PDA

View Full Version : Version 1.6.3 and some bugs/ideas


manfred
11-11-2003, 08:51 AM
A new member has joined!

Just installed the new version and some bugs/ideas came to my mind.

1. If filename has & char this cannot be spidered (maybe also some other special ones)
- Solution is to change this in robot_functions

$path = $url['path'];

to

$path = ereg_replace('& amp;*','&',$url['path']); // edit: remove space between & and amp

2. If using M$ environment is_executable function is not available until PHP 5.0.0. Comment those out and external binaries will start to work.

3. Antiword cannot handle long filenames, only DOS 8.3. Change $temp_filename to something like this:

srand ((double)microtime()*1000000);
$temp_filename = rand(0,999999).$suffix;

and remember to change also $suffix.

Question: temp directory is no cleared totally after these mods - how to do this?

4. How to change %20 in file or folder names to space?
(I have a mod for this but it is so quick and dirty)

Otherwise I think this is great peace of software!

-Manfred

Charter
11-11-2003, 10:49 PM
Hi. Thanks for the comments.

For points one through three, I've made the appropriate changes for version 1.6.4 of PhpDig. For point two, I've added an option in the config file whether to use the is_executable command. For point three, I've added an option in the config file to set the length of the temp filenames and set a check for uniqueness just in case.

To your questions, are the files remaining in the temp directory empty?

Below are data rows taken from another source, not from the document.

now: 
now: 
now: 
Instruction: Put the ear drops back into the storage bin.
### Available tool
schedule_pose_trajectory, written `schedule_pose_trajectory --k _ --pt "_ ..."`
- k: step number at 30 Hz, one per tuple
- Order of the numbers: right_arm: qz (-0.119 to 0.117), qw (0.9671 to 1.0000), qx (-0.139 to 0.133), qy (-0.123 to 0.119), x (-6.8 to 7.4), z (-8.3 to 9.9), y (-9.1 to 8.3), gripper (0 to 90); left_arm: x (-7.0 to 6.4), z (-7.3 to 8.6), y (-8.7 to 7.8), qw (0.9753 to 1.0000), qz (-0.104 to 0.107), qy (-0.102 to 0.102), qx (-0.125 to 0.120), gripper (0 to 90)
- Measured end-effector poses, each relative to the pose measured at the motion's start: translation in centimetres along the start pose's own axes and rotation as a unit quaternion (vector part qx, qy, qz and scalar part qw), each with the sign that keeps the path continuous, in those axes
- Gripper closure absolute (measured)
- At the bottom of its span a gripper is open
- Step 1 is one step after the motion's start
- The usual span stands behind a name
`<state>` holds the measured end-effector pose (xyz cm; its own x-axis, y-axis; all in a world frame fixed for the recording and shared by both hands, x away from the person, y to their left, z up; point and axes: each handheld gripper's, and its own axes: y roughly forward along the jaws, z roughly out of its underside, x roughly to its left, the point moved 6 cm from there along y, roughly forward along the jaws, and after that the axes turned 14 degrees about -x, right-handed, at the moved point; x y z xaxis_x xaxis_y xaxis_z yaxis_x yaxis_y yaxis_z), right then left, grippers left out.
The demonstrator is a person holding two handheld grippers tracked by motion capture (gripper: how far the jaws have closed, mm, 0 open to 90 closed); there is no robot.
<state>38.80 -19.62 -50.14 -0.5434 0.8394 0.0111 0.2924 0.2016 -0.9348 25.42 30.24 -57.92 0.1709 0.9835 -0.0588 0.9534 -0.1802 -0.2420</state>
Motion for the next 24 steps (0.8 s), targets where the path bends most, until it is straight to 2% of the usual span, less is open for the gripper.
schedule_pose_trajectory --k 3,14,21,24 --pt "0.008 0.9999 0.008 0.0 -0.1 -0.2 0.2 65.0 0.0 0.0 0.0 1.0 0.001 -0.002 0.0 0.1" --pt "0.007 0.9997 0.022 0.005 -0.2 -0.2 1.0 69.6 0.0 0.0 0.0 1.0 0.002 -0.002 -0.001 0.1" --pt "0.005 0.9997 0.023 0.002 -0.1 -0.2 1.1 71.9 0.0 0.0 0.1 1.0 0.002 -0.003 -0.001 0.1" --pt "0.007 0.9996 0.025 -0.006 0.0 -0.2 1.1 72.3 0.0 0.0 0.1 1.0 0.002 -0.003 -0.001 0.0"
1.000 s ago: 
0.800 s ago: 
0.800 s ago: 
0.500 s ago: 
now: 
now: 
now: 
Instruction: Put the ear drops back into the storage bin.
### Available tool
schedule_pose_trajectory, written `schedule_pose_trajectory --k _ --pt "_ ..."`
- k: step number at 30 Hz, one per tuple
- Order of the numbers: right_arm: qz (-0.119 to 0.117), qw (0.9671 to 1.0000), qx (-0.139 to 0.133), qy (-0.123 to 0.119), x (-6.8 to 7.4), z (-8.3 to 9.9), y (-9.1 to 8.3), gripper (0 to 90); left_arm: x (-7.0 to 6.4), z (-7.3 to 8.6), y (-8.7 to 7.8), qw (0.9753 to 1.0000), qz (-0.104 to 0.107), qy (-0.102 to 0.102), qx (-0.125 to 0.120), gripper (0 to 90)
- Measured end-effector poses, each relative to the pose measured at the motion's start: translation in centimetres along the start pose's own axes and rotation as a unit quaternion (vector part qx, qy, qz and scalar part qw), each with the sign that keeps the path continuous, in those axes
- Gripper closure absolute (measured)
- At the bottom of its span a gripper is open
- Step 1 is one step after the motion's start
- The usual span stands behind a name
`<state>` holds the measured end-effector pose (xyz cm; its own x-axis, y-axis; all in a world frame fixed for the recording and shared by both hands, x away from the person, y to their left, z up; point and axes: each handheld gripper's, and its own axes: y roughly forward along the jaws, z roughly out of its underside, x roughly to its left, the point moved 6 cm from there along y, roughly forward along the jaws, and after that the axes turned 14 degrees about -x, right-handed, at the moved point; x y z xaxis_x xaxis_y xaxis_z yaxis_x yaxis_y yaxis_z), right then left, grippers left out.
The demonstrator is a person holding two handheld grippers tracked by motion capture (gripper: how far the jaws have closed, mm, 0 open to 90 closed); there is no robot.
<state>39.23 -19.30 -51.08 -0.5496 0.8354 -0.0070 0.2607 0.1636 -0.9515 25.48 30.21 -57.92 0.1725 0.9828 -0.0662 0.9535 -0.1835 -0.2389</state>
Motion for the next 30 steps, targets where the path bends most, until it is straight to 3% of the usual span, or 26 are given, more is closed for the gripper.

If so, in the robot_functions.php file find:

if (!$retval) {

and within this if statement, change:

if (is_array($result)) {

to the following:

if ((is_array($result)) && (count($result) > 0)) {

EDIT: The above doesn't quite take care of the empty files. PhpDig version 1.6.4 has addressed this problem.

If the files remaining in the temp directory are not empty, what are the file extensions and what external binaries are you using?

For point four, is it that space is changed to %20 in the search results, or where do you see this? If you could, please post your mod to give me a better idea of what you mean.

manfred
11-12-2003, 06:58 AM
Great support, thanks!

Sorry about that typo/copy&paste error.

Yes those temp files are empty. I'll implement your suggested patch and see what happens.

This space conversion thing is exactly what you said. In search results it would be nice to have all those names without %20s. This is just minor thing but hey, why not be perfect if it is easy to correct!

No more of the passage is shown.